TOPICS: COVID-19

 

What is the research about? 

Scientists have wondered whether immunity to the SARS-CoV-2 virus that causes COVID-19 would be long-lasting; this might affect the effectiveness of vaccines, for example. However, research indicating that antibodies may not be long-lasting is only part of the story, since antibodies are just one element of the immune response to pathogens.

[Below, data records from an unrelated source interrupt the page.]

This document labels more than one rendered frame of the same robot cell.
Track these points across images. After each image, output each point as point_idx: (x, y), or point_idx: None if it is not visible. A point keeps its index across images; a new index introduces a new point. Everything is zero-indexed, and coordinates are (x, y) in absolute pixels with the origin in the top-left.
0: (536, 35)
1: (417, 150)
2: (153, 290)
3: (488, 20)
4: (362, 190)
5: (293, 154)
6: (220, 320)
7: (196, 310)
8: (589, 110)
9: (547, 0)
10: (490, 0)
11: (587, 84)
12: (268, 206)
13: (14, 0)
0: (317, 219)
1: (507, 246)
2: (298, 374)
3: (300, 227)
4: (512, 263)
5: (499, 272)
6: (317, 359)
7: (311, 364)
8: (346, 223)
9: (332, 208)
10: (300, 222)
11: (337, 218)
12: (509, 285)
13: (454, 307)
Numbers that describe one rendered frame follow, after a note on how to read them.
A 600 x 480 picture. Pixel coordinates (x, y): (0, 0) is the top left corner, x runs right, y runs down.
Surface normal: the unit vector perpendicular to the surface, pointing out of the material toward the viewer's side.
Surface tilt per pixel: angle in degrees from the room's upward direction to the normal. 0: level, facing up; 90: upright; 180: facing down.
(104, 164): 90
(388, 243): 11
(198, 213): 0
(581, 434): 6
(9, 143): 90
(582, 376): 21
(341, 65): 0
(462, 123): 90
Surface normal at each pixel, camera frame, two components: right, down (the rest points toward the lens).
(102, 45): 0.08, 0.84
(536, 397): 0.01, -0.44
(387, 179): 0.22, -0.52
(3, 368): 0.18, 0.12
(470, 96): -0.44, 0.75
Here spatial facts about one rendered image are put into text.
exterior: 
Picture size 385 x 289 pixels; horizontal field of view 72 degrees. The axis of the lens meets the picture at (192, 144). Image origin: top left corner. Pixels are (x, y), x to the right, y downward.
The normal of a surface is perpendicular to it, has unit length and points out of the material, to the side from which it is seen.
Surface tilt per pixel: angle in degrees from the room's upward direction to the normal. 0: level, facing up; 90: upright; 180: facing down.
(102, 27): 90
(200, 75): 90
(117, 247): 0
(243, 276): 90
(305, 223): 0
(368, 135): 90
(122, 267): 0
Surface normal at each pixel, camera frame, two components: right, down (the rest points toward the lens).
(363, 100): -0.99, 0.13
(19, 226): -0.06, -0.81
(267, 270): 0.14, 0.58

What did the researchers do?

In this pre-print, scientists looked at immunity to SARS-CoV-2 in 185 people with COVID-19, 41 of whom were more than six months past the initial infection. Most of the people studied had mild symptoms and had not required hospitalisation. The researchers looked at four elements of the immune response – antibody levels, memory B cells (that remember the pathogen and when exposed to it again, trigger a rapid antibody response) and T cells (CD4 and CD8, that can help B cells or kill infected cells, respectively).

What did they find? 

The researchers found that people with COVID-19 seemed to have fairly robust and long-lasting immune responses. They found that antibodies lasted well, with a small drop in levels at 6-8 months after infection. They also found that T cells levels reduced slightly, and B cells increased – a finding they can’t explain. The scientists emphasise that these findings are not conclusive evidence of long-lasting protective immunity after SARS-CoV-2 infection because the mechanisms of immunity after COVID-19 have not been explicitly described.

What does this mean?

The study suggests that immunity triggered by SARS-CoV-2 infection could last longer than previously thought. The researchers say that long-lasting antibody levels and immune memory cells could potentially lessen the severity of a re-infection.